What you return should be the lines of the data containing "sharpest", each in full.

Exercise data
+===+
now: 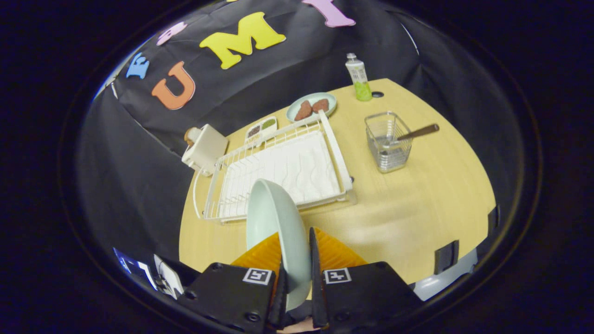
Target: Take the plate from the dish rack, then take the spoon from the basket and place it into the plate.
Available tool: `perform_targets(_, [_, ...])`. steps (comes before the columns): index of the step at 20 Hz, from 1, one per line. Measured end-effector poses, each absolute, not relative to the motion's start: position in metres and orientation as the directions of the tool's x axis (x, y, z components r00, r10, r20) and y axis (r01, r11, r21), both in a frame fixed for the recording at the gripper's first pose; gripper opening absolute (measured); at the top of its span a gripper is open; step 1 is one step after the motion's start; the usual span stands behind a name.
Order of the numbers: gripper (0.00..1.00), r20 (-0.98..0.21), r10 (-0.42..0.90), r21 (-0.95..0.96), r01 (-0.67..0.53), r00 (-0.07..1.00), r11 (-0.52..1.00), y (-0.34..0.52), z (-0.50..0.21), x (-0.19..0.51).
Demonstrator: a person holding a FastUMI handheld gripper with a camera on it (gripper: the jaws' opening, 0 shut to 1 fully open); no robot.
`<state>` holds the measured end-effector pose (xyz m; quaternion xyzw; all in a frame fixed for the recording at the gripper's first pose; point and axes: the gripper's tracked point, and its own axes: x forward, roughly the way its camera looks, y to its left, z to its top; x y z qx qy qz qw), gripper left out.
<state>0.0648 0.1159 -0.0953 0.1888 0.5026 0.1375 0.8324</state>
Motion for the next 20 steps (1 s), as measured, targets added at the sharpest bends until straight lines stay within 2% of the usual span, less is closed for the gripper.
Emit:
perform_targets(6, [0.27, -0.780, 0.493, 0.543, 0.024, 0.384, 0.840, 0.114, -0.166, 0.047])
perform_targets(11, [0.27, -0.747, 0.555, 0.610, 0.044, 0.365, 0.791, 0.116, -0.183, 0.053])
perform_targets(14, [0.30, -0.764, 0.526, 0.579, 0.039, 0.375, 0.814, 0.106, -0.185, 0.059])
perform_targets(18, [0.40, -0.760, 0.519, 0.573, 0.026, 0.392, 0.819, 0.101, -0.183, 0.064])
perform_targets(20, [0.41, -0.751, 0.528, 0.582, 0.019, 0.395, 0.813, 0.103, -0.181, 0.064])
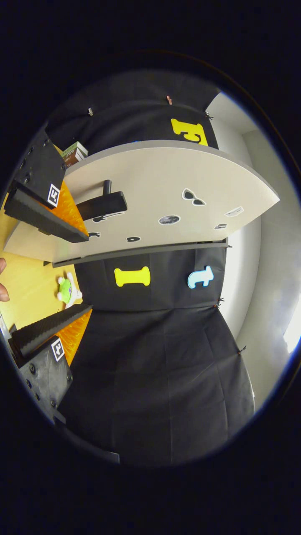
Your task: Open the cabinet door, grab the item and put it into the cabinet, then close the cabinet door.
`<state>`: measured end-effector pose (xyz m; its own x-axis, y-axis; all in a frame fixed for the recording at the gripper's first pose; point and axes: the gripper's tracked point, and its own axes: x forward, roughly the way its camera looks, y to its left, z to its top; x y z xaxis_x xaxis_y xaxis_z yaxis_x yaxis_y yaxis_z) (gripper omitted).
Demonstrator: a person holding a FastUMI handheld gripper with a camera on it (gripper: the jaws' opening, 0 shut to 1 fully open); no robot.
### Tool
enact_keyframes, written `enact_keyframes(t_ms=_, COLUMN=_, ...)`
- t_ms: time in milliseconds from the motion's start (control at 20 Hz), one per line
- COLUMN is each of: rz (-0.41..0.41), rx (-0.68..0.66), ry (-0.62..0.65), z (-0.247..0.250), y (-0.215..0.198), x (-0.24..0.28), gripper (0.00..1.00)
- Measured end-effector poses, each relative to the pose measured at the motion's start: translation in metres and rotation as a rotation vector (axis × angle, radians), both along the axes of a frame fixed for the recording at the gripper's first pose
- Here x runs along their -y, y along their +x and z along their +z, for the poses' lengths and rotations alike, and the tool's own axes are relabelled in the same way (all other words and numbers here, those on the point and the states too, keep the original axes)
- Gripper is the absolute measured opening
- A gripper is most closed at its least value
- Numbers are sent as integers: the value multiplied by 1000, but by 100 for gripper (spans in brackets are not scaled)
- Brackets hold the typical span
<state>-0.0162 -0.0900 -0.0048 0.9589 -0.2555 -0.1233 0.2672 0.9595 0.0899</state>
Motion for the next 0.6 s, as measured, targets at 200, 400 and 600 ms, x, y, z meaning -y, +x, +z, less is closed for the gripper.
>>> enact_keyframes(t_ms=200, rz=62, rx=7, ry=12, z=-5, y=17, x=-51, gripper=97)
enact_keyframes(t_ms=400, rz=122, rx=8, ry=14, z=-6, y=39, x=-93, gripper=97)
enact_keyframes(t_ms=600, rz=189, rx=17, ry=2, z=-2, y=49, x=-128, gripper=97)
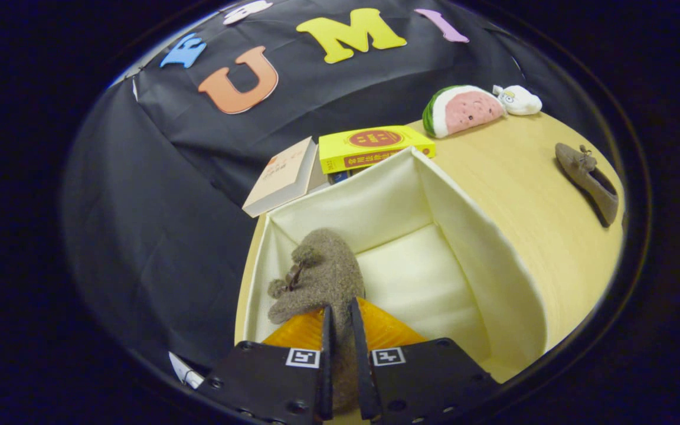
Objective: Open the storage box then place both shoes into the box .Put the left shoe in first, then the right shoe, with the right side of both shoes facing outward in a uniform manner.
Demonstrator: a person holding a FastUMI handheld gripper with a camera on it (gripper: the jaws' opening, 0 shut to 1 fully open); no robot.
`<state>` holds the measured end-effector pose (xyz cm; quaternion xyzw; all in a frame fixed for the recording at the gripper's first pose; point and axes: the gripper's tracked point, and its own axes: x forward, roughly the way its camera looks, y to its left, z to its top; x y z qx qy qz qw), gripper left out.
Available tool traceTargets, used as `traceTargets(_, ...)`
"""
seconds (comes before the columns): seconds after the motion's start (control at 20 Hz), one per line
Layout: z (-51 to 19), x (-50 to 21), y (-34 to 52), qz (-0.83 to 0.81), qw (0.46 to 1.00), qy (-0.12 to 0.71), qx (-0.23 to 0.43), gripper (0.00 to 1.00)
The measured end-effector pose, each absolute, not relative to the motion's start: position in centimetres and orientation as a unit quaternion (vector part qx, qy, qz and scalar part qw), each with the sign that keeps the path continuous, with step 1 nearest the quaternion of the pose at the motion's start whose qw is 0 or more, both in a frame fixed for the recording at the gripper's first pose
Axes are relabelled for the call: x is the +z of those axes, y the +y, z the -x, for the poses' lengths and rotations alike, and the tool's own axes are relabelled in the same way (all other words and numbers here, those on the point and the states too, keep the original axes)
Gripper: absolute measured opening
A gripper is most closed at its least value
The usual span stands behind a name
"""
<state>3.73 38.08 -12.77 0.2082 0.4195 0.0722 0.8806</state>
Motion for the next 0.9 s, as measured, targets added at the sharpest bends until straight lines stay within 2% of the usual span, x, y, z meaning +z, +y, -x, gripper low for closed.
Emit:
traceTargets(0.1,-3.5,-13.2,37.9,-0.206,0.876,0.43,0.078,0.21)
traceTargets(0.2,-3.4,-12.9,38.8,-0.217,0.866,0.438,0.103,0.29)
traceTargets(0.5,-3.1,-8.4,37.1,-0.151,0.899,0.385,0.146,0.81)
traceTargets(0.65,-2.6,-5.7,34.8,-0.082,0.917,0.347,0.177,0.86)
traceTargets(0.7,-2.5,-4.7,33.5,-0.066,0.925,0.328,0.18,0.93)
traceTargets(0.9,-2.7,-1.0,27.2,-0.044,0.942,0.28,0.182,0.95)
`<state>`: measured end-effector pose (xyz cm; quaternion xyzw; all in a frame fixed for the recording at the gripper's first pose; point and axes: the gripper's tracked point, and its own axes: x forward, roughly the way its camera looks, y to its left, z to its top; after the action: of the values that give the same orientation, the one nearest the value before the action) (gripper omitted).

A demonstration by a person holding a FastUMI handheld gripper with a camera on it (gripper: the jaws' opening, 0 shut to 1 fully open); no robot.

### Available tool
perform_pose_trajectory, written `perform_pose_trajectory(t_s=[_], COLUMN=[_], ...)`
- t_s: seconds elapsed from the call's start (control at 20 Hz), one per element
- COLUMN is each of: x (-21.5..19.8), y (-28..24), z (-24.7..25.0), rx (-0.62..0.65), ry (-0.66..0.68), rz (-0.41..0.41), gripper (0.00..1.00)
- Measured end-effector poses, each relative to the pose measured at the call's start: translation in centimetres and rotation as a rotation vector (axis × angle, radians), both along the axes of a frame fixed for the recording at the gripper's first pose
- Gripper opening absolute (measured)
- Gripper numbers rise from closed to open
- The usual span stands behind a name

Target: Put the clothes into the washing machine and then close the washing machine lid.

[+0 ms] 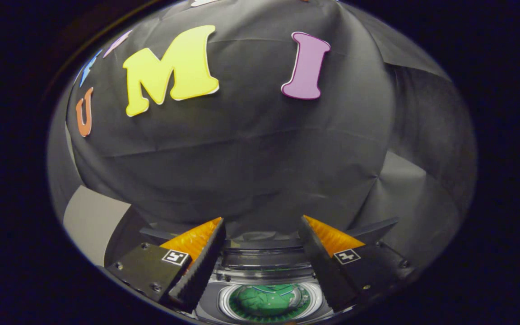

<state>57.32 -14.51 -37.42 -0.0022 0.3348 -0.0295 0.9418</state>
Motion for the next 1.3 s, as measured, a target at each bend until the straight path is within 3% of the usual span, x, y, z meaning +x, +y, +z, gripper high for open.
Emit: perform_pose_trajectory(t_s=[0.9,1.3], x=[-11.6,-18.4], y=[0.1,0.5], z=[-0.7,-4.7], rx=[-0.027,0.027], ry=[-0.002,0.122], rz=[-0.033,-0.116], gripper=[1.00,1.00])
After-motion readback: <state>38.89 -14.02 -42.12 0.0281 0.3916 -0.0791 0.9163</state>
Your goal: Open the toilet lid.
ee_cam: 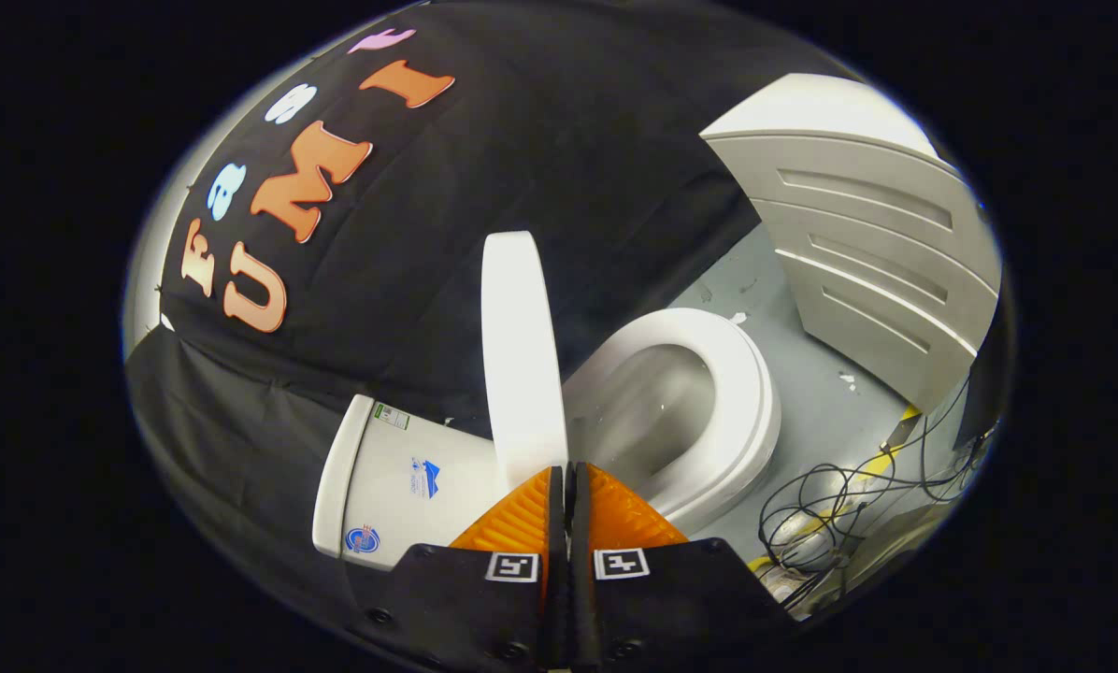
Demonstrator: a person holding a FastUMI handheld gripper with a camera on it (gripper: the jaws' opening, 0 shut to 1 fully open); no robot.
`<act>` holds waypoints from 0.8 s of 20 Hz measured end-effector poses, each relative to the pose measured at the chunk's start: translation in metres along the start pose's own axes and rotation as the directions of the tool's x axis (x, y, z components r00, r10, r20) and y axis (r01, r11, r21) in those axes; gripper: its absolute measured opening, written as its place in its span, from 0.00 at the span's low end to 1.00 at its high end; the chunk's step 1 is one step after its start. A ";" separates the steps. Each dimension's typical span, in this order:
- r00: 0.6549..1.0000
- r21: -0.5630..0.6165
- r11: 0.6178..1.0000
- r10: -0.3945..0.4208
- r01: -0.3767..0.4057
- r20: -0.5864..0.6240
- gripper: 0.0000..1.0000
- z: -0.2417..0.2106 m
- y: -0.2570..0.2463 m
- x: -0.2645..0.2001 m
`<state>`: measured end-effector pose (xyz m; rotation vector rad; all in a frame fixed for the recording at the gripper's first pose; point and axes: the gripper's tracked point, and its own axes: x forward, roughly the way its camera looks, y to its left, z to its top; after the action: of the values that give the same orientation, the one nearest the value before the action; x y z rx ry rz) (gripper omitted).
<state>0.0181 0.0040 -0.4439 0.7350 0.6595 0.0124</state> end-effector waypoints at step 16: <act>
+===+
Response to the task
Motion for the next 20 steps (1 s), as measured, targets added at the sharpest bends until straight lines stay within 2% of the usual span, less is closed for the gripper.
Motion for the next 0.9 s, as measured, targets added at the sharpest bends until straight lines stay within 2% of the usual span, x, y, z meaning +z, +y, -x, gripper low for closed.

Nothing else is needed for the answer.